BEGIN Dataset extract

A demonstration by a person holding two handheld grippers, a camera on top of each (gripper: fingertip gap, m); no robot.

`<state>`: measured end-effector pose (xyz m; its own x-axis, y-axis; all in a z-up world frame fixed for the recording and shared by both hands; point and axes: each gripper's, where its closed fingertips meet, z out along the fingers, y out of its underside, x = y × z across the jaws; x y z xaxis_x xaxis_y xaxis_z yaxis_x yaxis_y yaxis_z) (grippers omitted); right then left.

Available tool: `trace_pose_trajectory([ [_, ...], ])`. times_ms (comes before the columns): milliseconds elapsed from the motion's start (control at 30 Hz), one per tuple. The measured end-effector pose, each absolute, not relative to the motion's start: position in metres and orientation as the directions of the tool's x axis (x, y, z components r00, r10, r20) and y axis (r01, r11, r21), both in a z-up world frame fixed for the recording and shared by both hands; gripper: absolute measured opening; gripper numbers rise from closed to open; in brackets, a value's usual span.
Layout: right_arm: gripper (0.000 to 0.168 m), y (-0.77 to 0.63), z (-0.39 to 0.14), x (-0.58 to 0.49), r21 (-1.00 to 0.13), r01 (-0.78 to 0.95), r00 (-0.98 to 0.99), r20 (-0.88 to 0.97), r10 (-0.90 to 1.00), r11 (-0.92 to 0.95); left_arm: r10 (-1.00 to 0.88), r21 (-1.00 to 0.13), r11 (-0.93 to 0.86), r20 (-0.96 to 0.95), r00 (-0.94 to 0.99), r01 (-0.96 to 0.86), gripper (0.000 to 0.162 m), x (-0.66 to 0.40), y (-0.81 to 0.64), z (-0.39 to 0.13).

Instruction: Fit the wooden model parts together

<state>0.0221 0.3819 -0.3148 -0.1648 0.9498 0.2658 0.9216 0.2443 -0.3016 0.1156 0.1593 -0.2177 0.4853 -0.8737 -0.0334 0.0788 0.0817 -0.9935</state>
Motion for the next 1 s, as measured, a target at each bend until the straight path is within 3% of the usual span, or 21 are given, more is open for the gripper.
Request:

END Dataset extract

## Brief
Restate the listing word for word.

## Result below
A demonstration by a person holding two handheld grippers, a camera on top of each (gripper: fingertip gap, m); no robot.

`<state>`: measured end-effector pose (xyz m; its own x-axis, y-axis; all in a z-up world frame fixed for the recording and shared by both hands; point and axes: each gripper's, where its closed fingertips meet, z out along the fingers, y out of its underside, x = y × z across the jaws; x y z xaxis_x xaxis_y xaxis_z yaxis_x yaxis_y yaxis_z) (grippers omitted); right then left.

Available tool: `trace_pose_trajectory([ [_, ...], ])`. times_ms (comes before the columns): milliseconds elapsed from the motion's start (control at 30 Hz), one per tuple. The measured end-effector pose, each absolute, not relative to the motion's start: position in metres and orientation as the directions of the tool's x axis (x, y, z components r00, r10, r20) and y axis (r01, r11, r21), both in a z-up world frame fixed for the recording and shared by both hands; gripper: absolute measured opening; gripper numbers rise from closed to open; in brackets, a value's usual span.
Layout: right_arm: gripper (0.000 to 0.168 m), y (-0.77 to 0.63), z (-0.39 to 0.14), x (-0.58 to 0.49), r21 (-1.00 to 0.13), r01 (-0.78 to 0.95), r00 (-0.98 to 0.99), r20 (-0.88 to 0.97), r10 (-0.90 to 1.00), r11 (-0.92 to 0.95); left_arm: r10 (-1.00 to 0.88), r21 (-1.00 to 0.13), r11 (-0.93 to 0.86), r20 (-0.96 to 0.95), r00 (-0.94 to 0.99), r01 (-0.96 to 0.86), gripper (0.000 to 0.162 m), x (-0.66 to 0.40), y (-0.81 to 0.64), z (-0.39 to 0.13).

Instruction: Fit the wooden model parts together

<state>0.0221 0.3819 -0.3148 -0.1648 0.9498 0.2658 0.9216 0.2443 -0.3016 0.1156 0.1593 -0.2177 0.4853 -0.8737 -0.0334 0.0788 0.0817 -0.9935</state>
Motion for the next 1 s, as measured, a target at each bend until the straight path is within 3% of the usual span, or 21 are given, more is open for the gripper.
Request:

That finishes the exercise.